The 2017 Minneapolis mayoral election was held on November 7, 2017, to elect the mayor of Minneapolis. This was the third mayoral election in the city's history to use ranked-choice voting. Municipal elections in Minnesota are nonpartisan, although candidates were able to identify with a political party on the ballot.

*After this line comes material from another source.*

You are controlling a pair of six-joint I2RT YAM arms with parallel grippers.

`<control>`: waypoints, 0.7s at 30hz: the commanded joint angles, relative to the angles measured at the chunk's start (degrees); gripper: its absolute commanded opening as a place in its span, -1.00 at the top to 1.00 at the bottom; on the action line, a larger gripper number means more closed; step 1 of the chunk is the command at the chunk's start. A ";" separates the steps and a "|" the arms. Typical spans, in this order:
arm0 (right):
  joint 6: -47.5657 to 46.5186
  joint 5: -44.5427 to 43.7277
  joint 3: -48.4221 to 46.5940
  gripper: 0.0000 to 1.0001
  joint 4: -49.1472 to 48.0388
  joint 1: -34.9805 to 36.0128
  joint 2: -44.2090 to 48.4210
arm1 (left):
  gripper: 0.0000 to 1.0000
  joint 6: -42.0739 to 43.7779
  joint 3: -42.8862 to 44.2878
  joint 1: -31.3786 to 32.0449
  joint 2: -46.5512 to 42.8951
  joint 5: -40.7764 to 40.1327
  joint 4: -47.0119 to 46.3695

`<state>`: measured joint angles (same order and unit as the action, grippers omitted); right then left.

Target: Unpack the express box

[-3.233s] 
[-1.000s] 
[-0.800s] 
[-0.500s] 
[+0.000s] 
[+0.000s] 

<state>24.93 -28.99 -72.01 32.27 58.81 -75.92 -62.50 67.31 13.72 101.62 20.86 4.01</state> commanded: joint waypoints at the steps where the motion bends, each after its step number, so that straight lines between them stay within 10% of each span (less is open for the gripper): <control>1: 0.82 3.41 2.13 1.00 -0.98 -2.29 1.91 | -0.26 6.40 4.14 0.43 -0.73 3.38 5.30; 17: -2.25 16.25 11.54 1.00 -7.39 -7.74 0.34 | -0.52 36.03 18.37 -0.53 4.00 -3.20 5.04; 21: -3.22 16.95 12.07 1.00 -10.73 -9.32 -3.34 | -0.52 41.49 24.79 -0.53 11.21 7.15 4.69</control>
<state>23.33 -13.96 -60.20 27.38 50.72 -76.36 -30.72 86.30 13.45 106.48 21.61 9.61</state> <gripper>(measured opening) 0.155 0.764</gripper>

No candidate achieved a majority in the first round of ballot counting on election night. Jacob Frey was declared the winner the next day after several rounds of vote tabulations.

==Background==
===2013 election===

Betsy Hodges was elected mayor of Minneapolis on November 5, 2013, out of a field of 35 candidates, with her term beginning on January 2, 2014. In response to the large candidate field, the Minneapolis Charter Commission approved a referendum increasing the filing fee from $20 to $500. The proposal was approved by voters on November 4, 2014.

===Campaign===
In a blog letter dated November 7, 2016, a housing activist and longtime Minneapolis resident known as Captain Jack Sparrow announced his candidacy for mayor in the 2017 election; this was his third election campaign for office in the past six years. Nekima Levy-Pounds, an attorney, civil rights activist, and former president of the Minneapolis NAACP, was one of the first candidates to begin their campaign, with an announcement on November 14, 2016. Hodges announced her re-election campaign on December 15, 2016. City Council member Jacob Frey and filmmaker Aswar Rahman entered in early January, while State Representative Raymond Dehn and theatre executive Tom Hoch announced their campaigns in February. David John Wilson, an active member of the Democratic Farmer-Labor (DFL) party, entered the race during the candidate filing period in August 2017, but he declined to identify by party affiliation in favor of the stated principle "Rainbows Butterflies Unicorns". Ian Simpson ran under the platform of the Idea Party, which asks the citizens of Minneapolis to pitch in their own creative solutions for change.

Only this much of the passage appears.